(Beginning of Given data)

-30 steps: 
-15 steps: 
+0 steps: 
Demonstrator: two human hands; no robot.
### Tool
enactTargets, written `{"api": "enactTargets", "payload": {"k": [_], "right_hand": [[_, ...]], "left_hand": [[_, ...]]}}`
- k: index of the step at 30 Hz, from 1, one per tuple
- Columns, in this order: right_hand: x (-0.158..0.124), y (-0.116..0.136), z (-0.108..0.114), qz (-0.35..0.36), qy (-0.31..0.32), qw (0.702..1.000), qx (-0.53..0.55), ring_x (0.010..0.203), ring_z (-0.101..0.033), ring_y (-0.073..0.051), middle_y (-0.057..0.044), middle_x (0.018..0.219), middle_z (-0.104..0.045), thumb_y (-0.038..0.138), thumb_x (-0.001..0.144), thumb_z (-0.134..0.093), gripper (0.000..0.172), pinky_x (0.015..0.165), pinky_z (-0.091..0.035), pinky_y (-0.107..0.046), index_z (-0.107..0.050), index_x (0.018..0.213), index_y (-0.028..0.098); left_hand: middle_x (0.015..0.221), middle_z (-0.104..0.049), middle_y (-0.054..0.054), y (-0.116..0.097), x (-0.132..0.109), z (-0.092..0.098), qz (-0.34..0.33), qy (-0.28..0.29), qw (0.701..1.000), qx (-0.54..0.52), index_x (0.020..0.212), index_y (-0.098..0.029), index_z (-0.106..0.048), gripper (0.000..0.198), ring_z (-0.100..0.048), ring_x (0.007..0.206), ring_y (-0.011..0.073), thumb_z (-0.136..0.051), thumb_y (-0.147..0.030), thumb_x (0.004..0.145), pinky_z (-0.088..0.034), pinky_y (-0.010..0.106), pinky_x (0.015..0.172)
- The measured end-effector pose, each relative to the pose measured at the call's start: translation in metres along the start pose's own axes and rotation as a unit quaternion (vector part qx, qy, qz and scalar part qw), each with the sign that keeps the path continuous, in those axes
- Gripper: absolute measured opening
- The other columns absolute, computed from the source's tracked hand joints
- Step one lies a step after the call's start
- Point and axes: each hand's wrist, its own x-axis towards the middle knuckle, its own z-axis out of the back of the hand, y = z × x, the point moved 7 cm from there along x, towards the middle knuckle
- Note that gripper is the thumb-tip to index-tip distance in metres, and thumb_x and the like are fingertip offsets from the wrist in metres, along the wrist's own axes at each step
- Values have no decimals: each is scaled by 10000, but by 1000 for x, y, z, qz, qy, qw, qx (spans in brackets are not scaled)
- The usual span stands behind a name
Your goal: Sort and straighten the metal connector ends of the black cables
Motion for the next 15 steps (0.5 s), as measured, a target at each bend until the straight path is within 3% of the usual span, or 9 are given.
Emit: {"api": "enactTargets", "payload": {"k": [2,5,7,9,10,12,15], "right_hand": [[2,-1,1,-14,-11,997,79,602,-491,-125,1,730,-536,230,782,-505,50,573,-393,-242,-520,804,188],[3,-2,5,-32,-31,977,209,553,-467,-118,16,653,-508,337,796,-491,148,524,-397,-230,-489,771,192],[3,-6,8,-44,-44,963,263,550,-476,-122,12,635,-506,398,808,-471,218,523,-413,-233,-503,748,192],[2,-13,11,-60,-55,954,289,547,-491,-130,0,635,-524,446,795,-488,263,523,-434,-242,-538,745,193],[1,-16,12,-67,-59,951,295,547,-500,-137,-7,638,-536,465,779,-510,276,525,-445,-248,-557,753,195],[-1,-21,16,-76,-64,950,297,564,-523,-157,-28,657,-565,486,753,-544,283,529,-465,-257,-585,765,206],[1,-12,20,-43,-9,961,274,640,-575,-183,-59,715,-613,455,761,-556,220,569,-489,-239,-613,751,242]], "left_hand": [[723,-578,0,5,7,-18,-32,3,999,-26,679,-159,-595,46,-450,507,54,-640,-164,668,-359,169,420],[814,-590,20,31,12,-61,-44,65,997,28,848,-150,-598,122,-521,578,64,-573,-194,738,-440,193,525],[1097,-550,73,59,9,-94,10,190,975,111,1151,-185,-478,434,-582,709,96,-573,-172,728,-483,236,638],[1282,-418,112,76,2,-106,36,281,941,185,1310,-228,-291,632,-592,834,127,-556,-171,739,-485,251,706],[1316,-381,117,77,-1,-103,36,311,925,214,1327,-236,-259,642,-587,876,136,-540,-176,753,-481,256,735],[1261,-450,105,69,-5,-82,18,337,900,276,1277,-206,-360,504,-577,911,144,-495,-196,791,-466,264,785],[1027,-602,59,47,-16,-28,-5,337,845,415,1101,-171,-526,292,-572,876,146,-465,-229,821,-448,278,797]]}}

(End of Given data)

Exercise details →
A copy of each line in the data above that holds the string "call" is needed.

Reply to the task →
- The measured end-effector pose, each relative to the pose measured at the call's start: translation in metres along the start pose's own axes and rotation as a unit quaternion (vector part qx, qy, qz and scalar part qw), each with the sign that keeps the path continuous, in those axes
- Step one lies a step after the call's start

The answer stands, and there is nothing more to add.